Metris range goes plug and play

The Hopwood’s Kuhn Metris 2 is one of the first sprayer models to have full ISOBUS compatibility.


Kuhn upgraded its operating system to full ISOBUS plug and play across its range of mounted and trailed sprayers including the Metris 2 in 2016. The upgrade has brought all new Kuhn sprayers in line with the ISOBUS cross-industry system and enabled the machines’ control system to be displayed on a compatible in-cab terminal, or the Kuhn ISOBUS CCI unit.


Kuhn’s separate ISOclick control box plugs into the CCI terminal and gives quick and easy access to functions such as section control, boom height and angle. It fits neatly at the end of the tractor seat’s armrest and can be re-programmed to operate other machines, such as Kuhn fertiliser spreaders or seed drills.
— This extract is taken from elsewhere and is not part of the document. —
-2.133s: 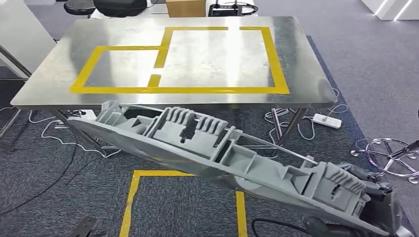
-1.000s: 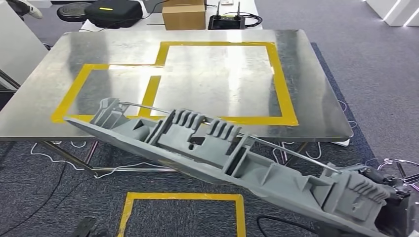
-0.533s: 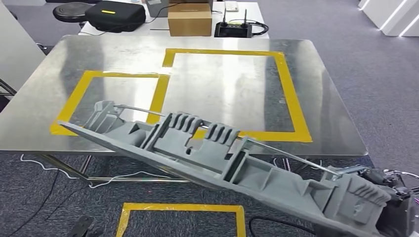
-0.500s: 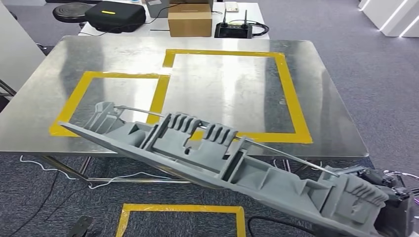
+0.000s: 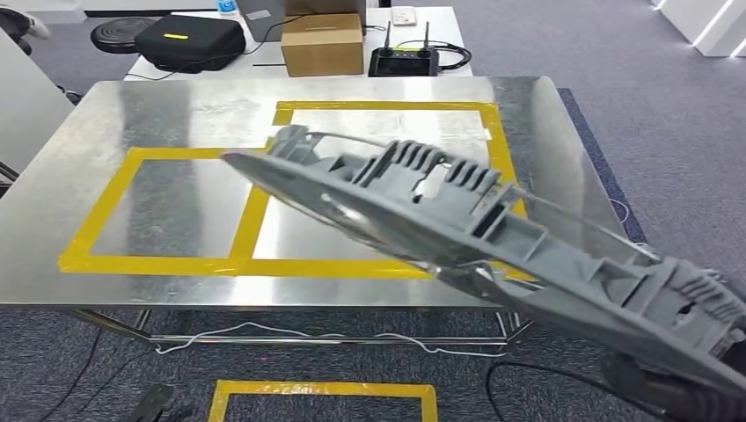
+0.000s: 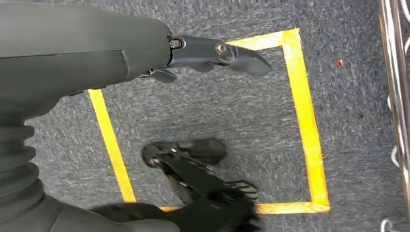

Apart from providing a simple display through one ISOBUS screen, the system is also a basic task controller, allowing work rate and data recording as well as delivering information about the tractor such as pto rpm and forward speed.

Farm Facts

J Hopwood and Son, Clock Farm, Elvington Lane, York


  • Farmed area: 242ha
  • Cropping: Potatoes, oilseed rape, winter wheat, winter and spring barley, spring beans, hemp
  • Soils: Medium light loam
  • Elevation: 8.5m above sea level
  • Mainline Tractors: 3x Massey Ferguson 7624; 2x MF 6480
  • Telehandler: JCB 536/56
  • Combine: 2008 Massey Ferguson 7278 Powerflow with 7.6m header
  • Drill: 4m KRM/Kuhn combi
  • Plough: 6f Dowdeswell MA120
  • Cultivator: 6m Massey Ferguson discs with trailed packer
  • Sprayer.: Trailed Kuhn Metris 2 with 24m boom
  • Spreader: Kuhn Axis 40.1W
  • Staff: Julian and Scott Hopwood plus part time seasonal staff.